Sunday, August 30, 2009

Why you should not trust chess database statistics

Have a look at this position, which arises in Panov Attack in the Caro-Kann, or from some lines of Queen’s Gambit Declined.

1. e4 c6 2. d4 d5 3. exd5 cxd5 4. c4 Nf6 5. Nc3 e6 6. Nf3 Be7 7. cxd5 Nxd5 8.
Bd3 Nc6 9. O-O O-O 10. Re1
and now Black can play Qa5, which is a very rare sideline


Say, the database will tell you that 4 games have been played with this move, and black scored 50% with Qa5. The move itself sure does not look quite right, but Viktor Korchnoi himself played it, and the score seems not too bad. The 50% however is completely deceptive, have a look at another position from Brodsky – Maiorov, one of the games played in this line.

image  White to move

White (a Grandmaster) is completely winning, but he played the completely inexplicable 47. Rd2?? dropping the rook on c4, and resigned a couple of moves later.
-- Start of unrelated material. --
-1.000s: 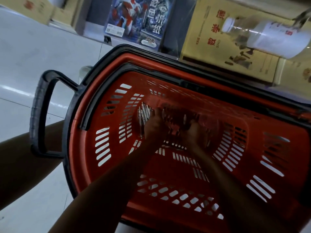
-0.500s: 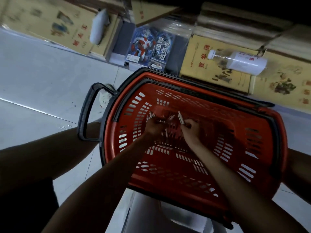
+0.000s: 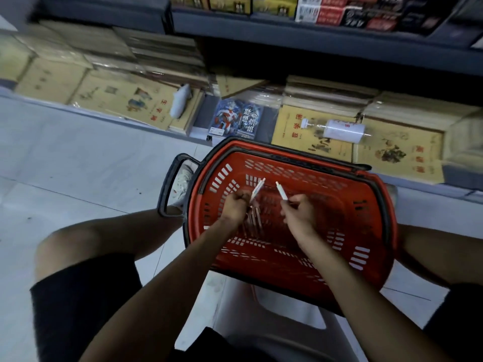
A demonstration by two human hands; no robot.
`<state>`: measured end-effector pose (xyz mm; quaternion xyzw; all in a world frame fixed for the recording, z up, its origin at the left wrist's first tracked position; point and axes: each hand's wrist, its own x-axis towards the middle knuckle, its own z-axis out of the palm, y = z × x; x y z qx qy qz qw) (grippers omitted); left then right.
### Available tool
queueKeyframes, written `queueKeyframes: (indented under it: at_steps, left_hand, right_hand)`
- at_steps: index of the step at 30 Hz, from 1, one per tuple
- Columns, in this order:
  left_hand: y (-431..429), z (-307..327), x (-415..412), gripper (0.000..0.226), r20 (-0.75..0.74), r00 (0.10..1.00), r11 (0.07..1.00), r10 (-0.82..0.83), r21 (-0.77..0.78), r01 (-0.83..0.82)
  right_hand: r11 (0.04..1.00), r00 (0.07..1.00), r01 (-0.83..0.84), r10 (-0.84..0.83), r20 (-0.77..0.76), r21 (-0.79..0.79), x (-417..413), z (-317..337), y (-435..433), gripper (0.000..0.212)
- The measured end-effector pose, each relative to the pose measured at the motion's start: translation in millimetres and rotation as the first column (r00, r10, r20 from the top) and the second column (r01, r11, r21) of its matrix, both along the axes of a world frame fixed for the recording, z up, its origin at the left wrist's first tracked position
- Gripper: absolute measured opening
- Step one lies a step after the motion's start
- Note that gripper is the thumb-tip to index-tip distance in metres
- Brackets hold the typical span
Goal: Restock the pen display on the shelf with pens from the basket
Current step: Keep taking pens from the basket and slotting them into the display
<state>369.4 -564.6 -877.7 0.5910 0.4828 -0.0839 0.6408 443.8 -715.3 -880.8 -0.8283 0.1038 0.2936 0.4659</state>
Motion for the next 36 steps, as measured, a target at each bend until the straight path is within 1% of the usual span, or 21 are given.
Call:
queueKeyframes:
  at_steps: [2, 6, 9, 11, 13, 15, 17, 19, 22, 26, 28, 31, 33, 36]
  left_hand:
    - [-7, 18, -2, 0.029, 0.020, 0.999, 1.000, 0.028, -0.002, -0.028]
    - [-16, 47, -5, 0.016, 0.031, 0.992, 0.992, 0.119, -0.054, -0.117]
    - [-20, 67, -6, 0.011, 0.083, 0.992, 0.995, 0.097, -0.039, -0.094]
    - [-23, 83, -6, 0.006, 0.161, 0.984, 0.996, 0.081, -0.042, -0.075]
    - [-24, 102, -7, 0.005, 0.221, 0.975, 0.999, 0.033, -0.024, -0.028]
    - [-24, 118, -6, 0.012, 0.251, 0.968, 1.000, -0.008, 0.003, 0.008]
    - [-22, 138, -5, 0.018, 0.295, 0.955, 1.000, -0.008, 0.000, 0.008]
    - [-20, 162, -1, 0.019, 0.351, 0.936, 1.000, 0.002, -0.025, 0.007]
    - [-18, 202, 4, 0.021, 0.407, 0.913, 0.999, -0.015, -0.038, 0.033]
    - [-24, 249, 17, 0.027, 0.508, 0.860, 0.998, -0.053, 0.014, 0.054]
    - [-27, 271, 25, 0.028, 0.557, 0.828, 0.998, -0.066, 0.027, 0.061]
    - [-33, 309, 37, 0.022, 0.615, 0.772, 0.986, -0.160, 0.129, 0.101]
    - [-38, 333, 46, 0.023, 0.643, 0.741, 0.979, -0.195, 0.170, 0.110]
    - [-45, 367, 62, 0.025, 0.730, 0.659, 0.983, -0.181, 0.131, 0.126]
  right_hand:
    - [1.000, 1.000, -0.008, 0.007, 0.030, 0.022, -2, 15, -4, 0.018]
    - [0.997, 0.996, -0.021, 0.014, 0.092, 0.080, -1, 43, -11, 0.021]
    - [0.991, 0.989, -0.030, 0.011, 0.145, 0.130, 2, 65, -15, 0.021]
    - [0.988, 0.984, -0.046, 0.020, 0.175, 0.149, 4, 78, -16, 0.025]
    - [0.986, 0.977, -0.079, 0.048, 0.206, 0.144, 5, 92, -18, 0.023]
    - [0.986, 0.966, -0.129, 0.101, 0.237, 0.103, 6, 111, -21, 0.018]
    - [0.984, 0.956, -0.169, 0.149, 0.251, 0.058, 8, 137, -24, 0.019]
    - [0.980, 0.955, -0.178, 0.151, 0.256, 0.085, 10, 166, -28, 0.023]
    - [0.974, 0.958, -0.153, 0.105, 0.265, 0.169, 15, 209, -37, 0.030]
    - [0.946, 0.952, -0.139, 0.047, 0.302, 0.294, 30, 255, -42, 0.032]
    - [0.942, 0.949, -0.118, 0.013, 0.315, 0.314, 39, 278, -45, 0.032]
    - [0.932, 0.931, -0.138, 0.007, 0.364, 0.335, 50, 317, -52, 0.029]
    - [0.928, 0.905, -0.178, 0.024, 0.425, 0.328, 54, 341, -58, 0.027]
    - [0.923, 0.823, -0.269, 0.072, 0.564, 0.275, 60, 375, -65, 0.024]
So that 50% should have really been 75% in White’s favour! 4 games is really too small of a pool to rely on the numbers, so you should really look at objective value of Qa5 instead of relying on rather meaningless percentage from a database. I had failed to do that, so Black’s other loss is mine – from my 2002 game against Stephen Glinert! The title of the post is of course not fully true – sometimes you should check how well each side is scoring in a line before playing it, but it’s more important to understand the meaning of moves while building up your opening repertoire, especially if you rely on sidelines like Qa5.